Mumbai /Seoul: Investors in Asia, who currently have few options among insurance stocks, may soon be spoiled for choice as several life underwriters prepare initial public offerings that could raise billions of dollars.
The IPO hopefuls include what would be the first listed life insurers in India and South Korea.
Looming largest in the pipeline is AIA, the Asian arm of American International Group, which plans a Hong Kong IPO in the first half of 2010 to raise roughly $4 billion after its troubled parent failed to find a buyer for the unit.
Shanghai-listed China Pacific Insurance, meanwhile, aims to raise $3.5 billion in Hong Kong by early 2010.
The potential wave of issuance comes as IPOs make a comeback around Asia and as rising stock markets lift earnings for life insurers, for whom investment returns are a key source of income. The need for capital to fund expansion is another driver.
“There’s a lot of pent-up demand for capital, as insurers need to raise capital to fund growth and meet new risk-based capital requirements,” said Chin Yee-Png, co-head of the Asia financial institutions group at UBS.
UBS is among the investment banks, along with China International Capital Corp (CICC), Credit Suisse and Goldman Sachs, helping China Pacific, the country’s No.3 life insurer, to revive an overseas share sale that had been shelved earlier due to weak markets.
Scarcity value is expected to drive investor interest in a sector that is a proxy for the growth of the middle class.
Asia is home to just a handful of big listed insurers, led by China Life Insurance and rival Ping An Insurance, the world’s two most valuable life insurers, and Taiwan’s Cathay Financial Holdings.
“There’s no way of playing the Indian insurance story today, so I think there’s going to be very strong demand. This is part of a broader regional trend,” said Rob Jesudason, Asia head of the financial institutions group at Credit Suisse.
“There are potentially 5-10 very large insurance IPOs across the region approaching the market,” he said.
Esther Chwei, a portfolio analyst covering insurance and banking at fund manager RCM, a unit of Allianz Global Investors, said China and India, with fast-growing economies and low insurance penetration rates, are especially attractive.
Life insurance penetration in India is about 4% of GDP, in terms of total premiums underwritten in a year, compared with 2.4% in China and about 13.5% in the UK.
“For China and India, once people get wealthier and have financial obligations, the demand for protection policies will increase,” said Chwei, whose firm manages $11 billion in the Asia-Pacific region.
South Korea’s First
Tong Yang Life Insurance Co Ltd is on track to be the first to test public appetite for the sector in South Korea, with plans to raise up to 440 billion won ($353 million) in an IPO this month. Credit Suisse and Morgan Stanley are among several firms managing the deal.

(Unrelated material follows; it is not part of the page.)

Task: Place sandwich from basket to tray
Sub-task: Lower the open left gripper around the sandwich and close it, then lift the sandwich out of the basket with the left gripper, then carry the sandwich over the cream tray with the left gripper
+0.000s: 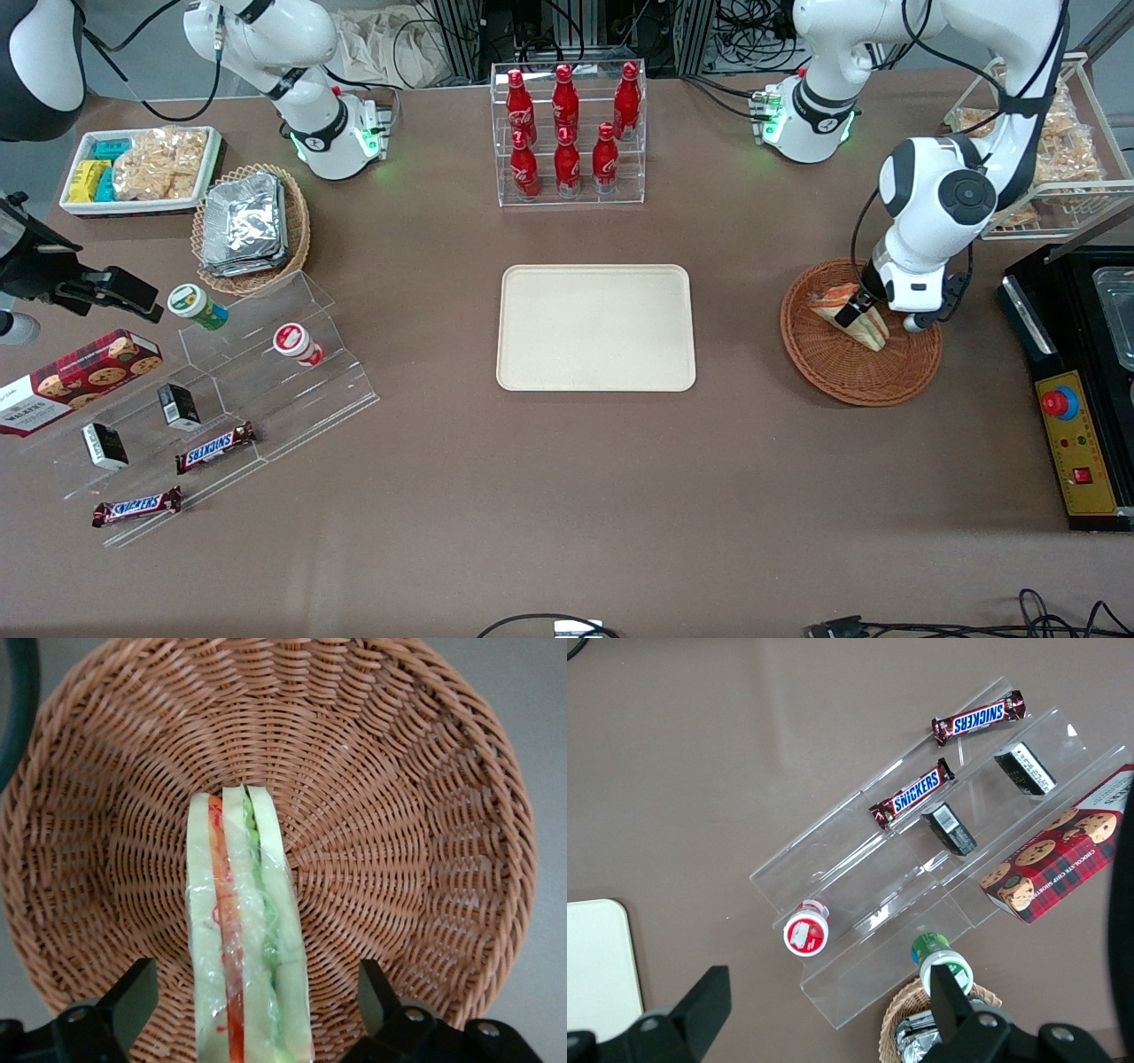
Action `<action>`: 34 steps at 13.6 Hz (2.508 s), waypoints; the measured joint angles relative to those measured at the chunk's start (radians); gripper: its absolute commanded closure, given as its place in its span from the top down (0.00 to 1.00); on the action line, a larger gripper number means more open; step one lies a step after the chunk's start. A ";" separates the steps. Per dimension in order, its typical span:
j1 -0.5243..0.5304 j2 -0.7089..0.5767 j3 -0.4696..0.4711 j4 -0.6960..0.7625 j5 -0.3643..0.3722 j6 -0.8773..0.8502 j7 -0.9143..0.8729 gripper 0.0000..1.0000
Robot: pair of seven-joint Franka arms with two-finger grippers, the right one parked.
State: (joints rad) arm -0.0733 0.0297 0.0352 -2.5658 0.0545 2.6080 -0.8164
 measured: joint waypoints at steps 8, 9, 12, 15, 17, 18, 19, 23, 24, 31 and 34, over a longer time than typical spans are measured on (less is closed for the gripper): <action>-0.026 0.066 -0.003 -0.021 0.002 0.075 -0.012 0.14; -0.033 0.066 -0.003 -0.021 0.003 0.075 -0.012 0.14; -0.049 0.044 -0.004 -0.017 0.017 0.023 0.028 0.14; -0.069 -0.083 -0.010 0.009 0.103 -0.198 0.166 0.14; -0.070 -0.202 -0.010 0.020 0.117 -0.323 0.325 0.14; -0.070 -0.251 -0.010 0.020 0.118 -0.359 0.405 0.14; -0.071 -0.285 -0.011 0.020 0.119 -0.381 0.489 0.14; -0.091 -0.312 -0.070 0.055 0.118 -0.414 0.716 0.14; -0.107 -0.311 -0.087 0.071 0.111 -0.415 0.721 0.14; -0.272 -0.198 -0.106 0.247 0.041 -0.437 0.524 0.15; -0.358 -0.074 -0.110 0.407 0.041 -0.512 0.397 0.16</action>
State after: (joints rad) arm -0.4318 -0.0442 -0.0751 -2.1587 0.0951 2.0958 -0.4198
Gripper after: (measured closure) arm 0.828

Demand for fresh capital to bolster insolvency margins had spurred market talk of a string of Korean life insurer IPOs. But many are units of the country’s industrial conglomerates and have secured new capital from their parents, so are in no rush to offer new shares, especially if they might struggle to get the price they want.
South Korea’s 73 trillion won ($59.25 billion) life insurance landscape by premium income is divided between three market leaders - Samsung Life, Korea Life and Kyobo Life - and 19 smaller companies such as Tong Yang, Kumho and Mirae Asset.
Korea Life, which has annual premium income of about 10.5 trillion won, is the likeliest to follow Tong Yang with an IPO.
“There is a high likelihood we would proceed for an IPO in the first or second quarter of next year, if market conditions allow,” said a spokesman for Hanwha Group, the securities to chemicals conglomerate that owns Korea Life.
Kyobo Life’s chief said last year it could take 2-3 years before it goes to the market, citing poor market conditions.
India’s young and fragmented private life insurance sector is ripe for listings given the capital needed to fund growth, though regulatory issues need to be resolved, including the question of when foreign partners can lift their holdings to 49% from 26%.
India’s private insurers, which were growing rapidly until last year’s market meltdown, are all less than 10 years old and prevented from listing until they have been in business for at least a decade.
Reliance Life Insurance has asked for a waiver so it can list, and industry insiders say an IPO is possible within a year. India’s first foreign-backed joint ventures -- between ICICI Bank and Prudential Plc, Max India and New York Life, and Housing Development Finance Corp and Standard Life -- all will have their 10th birthdays next year and are said by insiders to be eyeing IPOs.